Tuesday, August 14, 2012

1 in 10 diagnosed with adhd

In a recent article, Dr. David Jockers of Exodus Health Center in Kennesaw, Ga., and expert in weight loss, customized nutrition and exercise and structural corrective chiropractic care, sheds much needed light on a problem which has puzzled  and continue to pose problems for parents, teachers, school boards, and governments –ADHD.

Known as Attention Deficit Hyperactive Disorder, ADHD is a health situation that continues to challenge our medical prowess. The challenge stems from the fact that ADHD is not sufficiently understood and those affected by it are often mistreated and unsupported (for the most part unintentionally). At the same time, it is believed, that, schools need to establish and enhance requisite education to ensure that teachers and support staff have relevant knowledge, skills, and behaviour to practise safe and effective approaches to dealing with victims of ADHD.

The US Center for Disease Control and Prevention surveyed 73,000 children and found that 1 in 10 children suffer from ADHD, a 22% increase in the last 8 years. The Center found that chief contributors are toxic deficient lifestyles.

Chronic ADHD symptoms show signs of mild to moderate brain damage, where regions of the brain become inflamed and signals primitive regions to move into overdrive. In such a case, the frontal lobe function of the brain, responsible for concentration and emotional stability is inhibited. When the brain is imbalanced, it leads to poor concentration and emotional outbursts.

 A recent Lancet study found that many food dyes and the prevalent use of benzoate (a chemical found in many soft drinks, fruit juices, and salad dressings) are a cause of many children becoming hyperactive and distractible. Many food additives and dyes, the study concluded, did as much damage to children's brains as lead in gasoline could do.

Parents and children should show care to the foods they eat every day. Foods that should be avoided include: all pasteurized dairy products and grains that contain gluten such as wheat, barley, rye, oats, kamut, and spelt. Soy products, some nuts, eggs, and heavy proteins are also foods that should be avoided or heavily monitored. Eggplant, tomatoes and potatoes fall on the suspicious list of foods that should be avoided.

What should be eaten if all of these foods should be avoided? Our beloved western diets need to be changed to anti-inflammatory based diets and lifestyle. Anti-inflammatory foods can help to moderate the immune system and lessen its capacity to over-inflame. An avoidance of man-made foods, sugars, and food allergens are critical to recovery. A regular exercise program can also be helpful. In addition, critical nutrients are suggested: "Vitamin D, Folic acid, Pyridoxine (B6), Vitamin B12, Zinc, CoQ10, and trace minerals. Vitamin D levels should be between 60-100 ng/ml. Boost Vitamin D naturally with 20-60 minutes of healthy sunlight every day or 5,000-50,000 IU of emulsified vitamin D3 daily to get the levels where they should be. A raw, whole-food multi-vitamin that supplies ample amounts of folic acid (400 mcg), B6 (4mg), B12(100 mcg), Zinc (15 mg), trace minerals, & CoQ10 (500 mcg) should be consumed daily".
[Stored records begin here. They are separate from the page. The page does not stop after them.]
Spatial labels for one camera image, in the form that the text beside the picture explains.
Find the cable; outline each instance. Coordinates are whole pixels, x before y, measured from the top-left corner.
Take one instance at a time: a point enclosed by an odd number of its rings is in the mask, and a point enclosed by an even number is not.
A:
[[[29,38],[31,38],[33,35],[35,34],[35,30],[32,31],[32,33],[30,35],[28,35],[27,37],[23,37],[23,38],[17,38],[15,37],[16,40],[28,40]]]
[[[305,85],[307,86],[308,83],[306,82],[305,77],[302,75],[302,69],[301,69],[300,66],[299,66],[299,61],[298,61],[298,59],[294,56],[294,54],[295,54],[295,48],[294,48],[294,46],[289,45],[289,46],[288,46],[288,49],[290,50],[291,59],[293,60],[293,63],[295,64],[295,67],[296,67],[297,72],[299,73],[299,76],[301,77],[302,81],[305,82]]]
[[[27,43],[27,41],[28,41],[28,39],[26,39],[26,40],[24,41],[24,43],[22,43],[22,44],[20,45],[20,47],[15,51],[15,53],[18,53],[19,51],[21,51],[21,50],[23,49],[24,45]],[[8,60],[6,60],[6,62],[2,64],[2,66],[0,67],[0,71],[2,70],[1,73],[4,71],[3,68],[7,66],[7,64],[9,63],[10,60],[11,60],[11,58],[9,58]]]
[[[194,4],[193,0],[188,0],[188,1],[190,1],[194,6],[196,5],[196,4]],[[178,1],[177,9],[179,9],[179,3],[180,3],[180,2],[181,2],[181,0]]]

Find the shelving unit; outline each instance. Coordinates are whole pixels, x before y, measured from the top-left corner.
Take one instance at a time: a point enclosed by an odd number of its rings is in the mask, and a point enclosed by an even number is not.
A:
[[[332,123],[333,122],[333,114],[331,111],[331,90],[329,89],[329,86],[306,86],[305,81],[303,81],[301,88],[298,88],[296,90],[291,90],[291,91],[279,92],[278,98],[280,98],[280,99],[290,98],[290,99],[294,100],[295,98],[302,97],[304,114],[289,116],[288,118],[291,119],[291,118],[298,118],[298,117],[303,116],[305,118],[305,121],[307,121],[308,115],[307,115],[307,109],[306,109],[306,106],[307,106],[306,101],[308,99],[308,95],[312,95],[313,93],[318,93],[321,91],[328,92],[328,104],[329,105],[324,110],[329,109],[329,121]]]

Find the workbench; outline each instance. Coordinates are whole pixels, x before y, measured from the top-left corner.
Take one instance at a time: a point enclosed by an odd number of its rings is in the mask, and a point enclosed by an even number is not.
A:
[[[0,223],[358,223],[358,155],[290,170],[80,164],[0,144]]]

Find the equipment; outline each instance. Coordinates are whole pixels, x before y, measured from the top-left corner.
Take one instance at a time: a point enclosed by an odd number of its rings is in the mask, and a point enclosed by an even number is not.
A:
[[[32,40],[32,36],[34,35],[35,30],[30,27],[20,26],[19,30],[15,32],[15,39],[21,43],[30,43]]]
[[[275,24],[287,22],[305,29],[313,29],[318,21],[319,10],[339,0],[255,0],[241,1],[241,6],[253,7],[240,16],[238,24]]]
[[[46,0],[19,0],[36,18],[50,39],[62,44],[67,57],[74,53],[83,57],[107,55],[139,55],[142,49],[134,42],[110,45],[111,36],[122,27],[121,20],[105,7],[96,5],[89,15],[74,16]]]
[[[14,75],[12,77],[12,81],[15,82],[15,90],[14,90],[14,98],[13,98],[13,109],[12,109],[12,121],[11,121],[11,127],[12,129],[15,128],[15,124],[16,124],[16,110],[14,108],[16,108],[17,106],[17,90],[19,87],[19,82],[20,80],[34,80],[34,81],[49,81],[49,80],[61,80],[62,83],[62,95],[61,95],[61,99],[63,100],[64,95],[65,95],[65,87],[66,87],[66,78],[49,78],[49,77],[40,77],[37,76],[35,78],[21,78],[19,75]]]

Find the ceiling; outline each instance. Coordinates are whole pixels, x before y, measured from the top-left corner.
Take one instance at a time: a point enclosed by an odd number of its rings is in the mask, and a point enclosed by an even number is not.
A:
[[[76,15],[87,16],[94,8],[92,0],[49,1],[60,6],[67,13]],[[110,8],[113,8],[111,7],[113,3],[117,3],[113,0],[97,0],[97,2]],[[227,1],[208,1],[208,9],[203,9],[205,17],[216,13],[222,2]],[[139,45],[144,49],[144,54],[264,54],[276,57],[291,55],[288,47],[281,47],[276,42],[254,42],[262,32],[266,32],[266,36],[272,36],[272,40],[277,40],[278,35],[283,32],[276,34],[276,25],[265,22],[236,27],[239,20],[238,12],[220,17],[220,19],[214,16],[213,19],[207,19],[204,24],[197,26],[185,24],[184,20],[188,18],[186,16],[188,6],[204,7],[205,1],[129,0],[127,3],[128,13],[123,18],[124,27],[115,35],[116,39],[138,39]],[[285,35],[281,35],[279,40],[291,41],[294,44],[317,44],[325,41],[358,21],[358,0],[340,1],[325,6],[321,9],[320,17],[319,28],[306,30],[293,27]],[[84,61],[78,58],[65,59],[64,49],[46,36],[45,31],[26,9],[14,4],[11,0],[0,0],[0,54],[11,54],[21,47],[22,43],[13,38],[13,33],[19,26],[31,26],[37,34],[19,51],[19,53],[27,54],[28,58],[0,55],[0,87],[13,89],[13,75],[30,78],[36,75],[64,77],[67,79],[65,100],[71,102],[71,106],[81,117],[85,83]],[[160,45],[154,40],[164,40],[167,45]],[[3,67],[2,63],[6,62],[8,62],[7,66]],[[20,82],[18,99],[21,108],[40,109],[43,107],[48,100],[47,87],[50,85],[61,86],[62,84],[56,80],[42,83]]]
As an educator, I have worked with children in school settings for over thirty-five years and with people in general in a number of societal arenas. I have observed the reactions of people who have lived with the misfortunes of ADD and ADHD and have realized their struggles, the frustrations of teachers and administrators, the incapacity of Special Needs workers, the uncertainty of parents, the inadequate funding of suitable programs on the part of school boards to address the obvious growing needs of ADD/ADHD sufferers. I am first among many to acknowledge the enormity of the problem that confronts us. Yet, when I compare my work with Special Needs students during my 5 years as a Special Education teacher, with many painful situations of the current time, I am appalled at the lack of service that students receive. I also acknowledge that there are several reasons for this, not the least of which is a basic lack of knowledge of the problem.

To support ADD/ADHD students, changes should be well thought out and should not be sweeping in nature. Each change should be small, timely, and measurable. Chief among the supports is learning about the nature of ADD/ADHD. Knowing what is being dealt with is as important as the remedies or treatments that are applied.